The EU needs to “step up our game” and play a more active role in reporting potential cyber threats and patching patches, said Juhan Lepassaar, executive director of ENISA, the EU’s cybersecurity agency.
“We have never had a global system before, and this is heavily dependent on the capabilities of the US,” Lepassaar told the Financial Times. “We as Europe are ready to participate in strengthening our global vulnerability framework.”
Last month, the EU established a new structure to warn European businesses and governments of vulnerabilities, according to Lepassaar.
In April, cyber experts were ringing the alarm bell when funding for key US government security organizations was temporarily threatened.
The United States has been running for decades through nonprofits and public catalogs of cyber vulnerabilities that hackers may target. It provides guidance on limiting threats and helps businesses and governments around the world report security issues and fix them.
The program was ultimately uninterrupted, but at the time of the rise in online threats, it highlighted the weaknesses of the global online security system. It also revealed Europe’s dependence on the US on critical digital infrastructure, particularly as Washington retreates its military defense guarantees on the continent.

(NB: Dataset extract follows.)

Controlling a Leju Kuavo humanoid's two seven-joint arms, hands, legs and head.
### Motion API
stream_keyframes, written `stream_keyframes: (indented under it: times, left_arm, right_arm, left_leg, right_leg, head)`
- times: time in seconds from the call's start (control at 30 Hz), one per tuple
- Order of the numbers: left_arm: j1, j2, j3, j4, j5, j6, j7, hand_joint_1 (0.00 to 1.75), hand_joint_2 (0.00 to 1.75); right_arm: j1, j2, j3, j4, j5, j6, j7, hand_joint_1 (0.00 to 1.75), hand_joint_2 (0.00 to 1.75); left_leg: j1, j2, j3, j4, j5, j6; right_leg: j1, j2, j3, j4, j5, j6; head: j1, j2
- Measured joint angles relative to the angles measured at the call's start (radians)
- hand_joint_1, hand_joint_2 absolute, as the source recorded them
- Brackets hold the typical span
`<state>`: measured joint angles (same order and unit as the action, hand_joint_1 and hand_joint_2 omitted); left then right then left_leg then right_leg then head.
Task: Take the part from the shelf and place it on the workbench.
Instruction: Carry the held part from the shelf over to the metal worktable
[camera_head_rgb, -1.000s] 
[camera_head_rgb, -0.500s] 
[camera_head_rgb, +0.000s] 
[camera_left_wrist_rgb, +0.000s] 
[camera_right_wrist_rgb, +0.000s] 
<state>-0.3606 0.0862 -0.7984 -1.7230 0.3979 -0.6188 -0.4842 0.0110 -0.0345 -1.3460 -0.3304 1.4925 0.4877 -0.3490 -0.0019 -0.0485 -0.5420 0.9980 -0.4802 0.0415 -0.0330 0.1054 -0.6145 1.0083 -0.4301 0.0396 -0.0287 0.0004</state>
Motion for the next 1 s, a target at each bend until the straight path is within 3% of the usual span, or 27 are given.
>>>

“There have probably been some developments in the US, but so far the system is healthy. But I believe we have a role to play in making it more sustainable,” says Lepassaar.
The US cyber agency CISA, which oversees the program, has lowered the issue to an administrative error. But the CISA itself is also in the crosshairs of President Donald Trump’s cuts, as the 2026 budget draft removes more than 1,000 staff and cuts agency funding nearly $495 million.
Over 100 vulnerabilities are reported to systems every day, with over 40,000 per year. “Not all of them are important, but on average one is important every day, so somehow you need to deal with it,” says Lepassaar.
The EU set up its own “European vulnerability database” last month, and it called for a more active role, particularly in proposing patches and guidelines to tackle these potential threats, Lepassaar said.
The EU database was already underway before the US issues were reported, but it made it even more urgent to implement the full implementation.
“Essentially, it’s about paying more attention to our backyard, but doing so will strengthen our global vulnerability management framework,” says Lepassaar.
He said the state-sponsored cyberattacks have been “evidently” increasing. “We’ve seen an increase in state and national actors targeting critical infrastructure, but of course we’re looking at the administration as well,” Lepassaar said. “If you look at the first quarter of 2025, you can see Chinese Nexus threat actors targeting the communications sector.”
Last month, the Czech government identified China as “(a) the head of a malicious cyber campaign.”
Recommended
Lepassaar said ransomware attacks, in which victims’ data are encrypted and they are asked to pay ransom for release, are also a key issue, and politically motivated attacks by so-called hacktivists.
“Electricity, communications and banking are actually very mature,” he said, but administration, health and wastewater management are “worry” and “risk zones.” “These are sectors that need to be taken.”
The EU adopted new cyber resilience rules last year, requiring businesses to build better security standards for products with digital components such as smartwatches and baby monitors.
The European Commission is also working on a review of cybersecurity laws that could expand Eniza’s mission. Lepassaar said his agency could play a more active role in helping “market players” implement more of the new cyber resilience rules.